I am from a family of artists. Here I am, making a
living in the arts. It has not been a rebellion. It’s as though I had taken
over the family Esso station. My
ancestors were all in the arts, so I’m simply making my living in the customary
family way.
But my father, who was a painter and an architect,
was so hurt by the Depression,
when he was unable to make a living, that he thought I should have nothing to do
with the arts. He warned me away from the arts because he had found them so
useless as a way of producing money. He told me I could go to college only if I
studied something serious, something practical.

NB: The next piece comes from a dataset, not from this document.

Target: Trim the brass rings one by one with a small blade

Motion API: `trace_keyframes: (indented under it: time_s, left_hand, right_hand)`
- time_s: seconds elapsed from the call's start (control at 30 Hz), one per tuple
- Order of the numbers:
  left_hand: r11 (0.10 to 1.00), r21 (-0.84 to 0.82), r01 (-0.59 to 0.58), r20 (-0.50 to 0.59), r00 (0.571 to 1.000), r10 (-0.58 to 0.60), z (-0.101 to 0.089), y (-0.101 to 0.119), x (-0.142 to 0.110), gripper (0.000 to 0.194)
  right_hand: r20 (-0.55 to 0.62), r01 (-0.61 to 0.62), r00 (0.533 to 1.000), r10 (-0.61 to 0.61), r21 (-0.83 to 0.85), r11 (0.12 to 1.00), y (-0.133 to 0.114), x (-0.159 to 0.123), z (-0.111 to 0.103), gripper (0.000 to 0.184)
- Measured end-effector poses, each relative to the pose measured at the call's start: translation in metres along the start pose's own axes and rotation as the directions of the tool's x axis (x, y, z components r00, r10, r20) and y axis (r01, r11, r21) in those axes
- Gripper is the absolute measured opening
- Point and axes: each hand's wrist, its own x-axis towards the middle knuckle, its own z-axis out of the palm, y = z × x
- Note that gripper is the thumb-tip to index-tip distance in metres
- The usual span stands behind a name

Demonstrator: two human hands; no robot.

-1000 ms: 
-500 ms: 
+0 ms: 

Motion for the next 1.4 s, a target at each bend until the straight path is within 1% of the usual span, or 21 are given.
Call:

As an undergraduate at Cornell I was a chemistry major
because my brother was a big-shot chemist. Critics feel that a person cannot be
a serious artist and also have had a technical education, which I had. I know
that customarily English departments in universities, without knowing what
they’re doing, teach dread of the engineering department, the physics
department, and the chemistry department. And this fear, I think, is carried
over into criticism. Most of our critics are products of English departments
and are very suspicious of anyone who takes an interest in technology. So,
anyway, I was a chemistry major, but I’m always winding up as a teacher in
English departments, so I have brought scientific thinking to literature.
There’s been very little gratitude for this.
I became a so-called science fiction writer when
someone decreed that I was a science fiction writer. I did not want to be
classified as one, so I wondered in what way I’d offended that I would not get
credit for being a serious writer. I decided that it was because I wrote about
technology, and most fine American writers know nothing about technology. I got
classified as a science fiction writer simply because I wrote about Schenectady, New York. My first book, Player Piano, was about Schenectady. There are huge factories in
Schenectady and nothing else. I and
my associates were engineers, physicists, chemists, and mathematicians. And
when I wrote about the General Electric
Company and Schenectady, it
seemed a fantasy of the future to critics who had never seen the place.General Electric
I think that novels that leave out technology
misrepresent life as badly as Victorians misrepresented life by leaving out
sex… (Dispatch from a man without a
country, by Kurt Vonnegut)
Para saber
Nicola
Sacco y Bartolomeo
Vanzetti fueron anarquistas ítalo-norteamericanos acusados de matar a
guardias en un robo en 1920. Fueron ejecutados en la silla eléctrica siete años
después en Charlestown State Prison. John
Dos Passos, que visitó a ambos en prisión, dijo de Vanzetti “nadie que estuviera en su sano
juicio, planeando tal crimen, llevaría un hombre como él.”
Al conocerse los detalles del juicio el
caso Sacco y Vanzetti se convirtió en una de las “causes célèbres” más
importantes de la historia moderna. En 1927 se realizaron protestas a su favor
en cada ciudad en norteamérica y Europa, así como en Tokyo, Sydney, Melbourne,
São Paulo, Rio de Janeiro, Buenos Aires, Dubai, Montevideo, Johannesburg, y
Auckland.
Escritores, artistas y académicos rogaron por su
perdón o por un nuevo juicio. Hasta el dictador italiano Benito Mussolini
intentó presionar a las autoridades norteamericanas para su liberación.
Vanzetti (left) and Sacco (right)
Vocabulario
Cannery:
a factory where foods are canned. First known used of cannery: 1864.
Dust-up:
a fight or loud argument. First known used of dustup: 1897.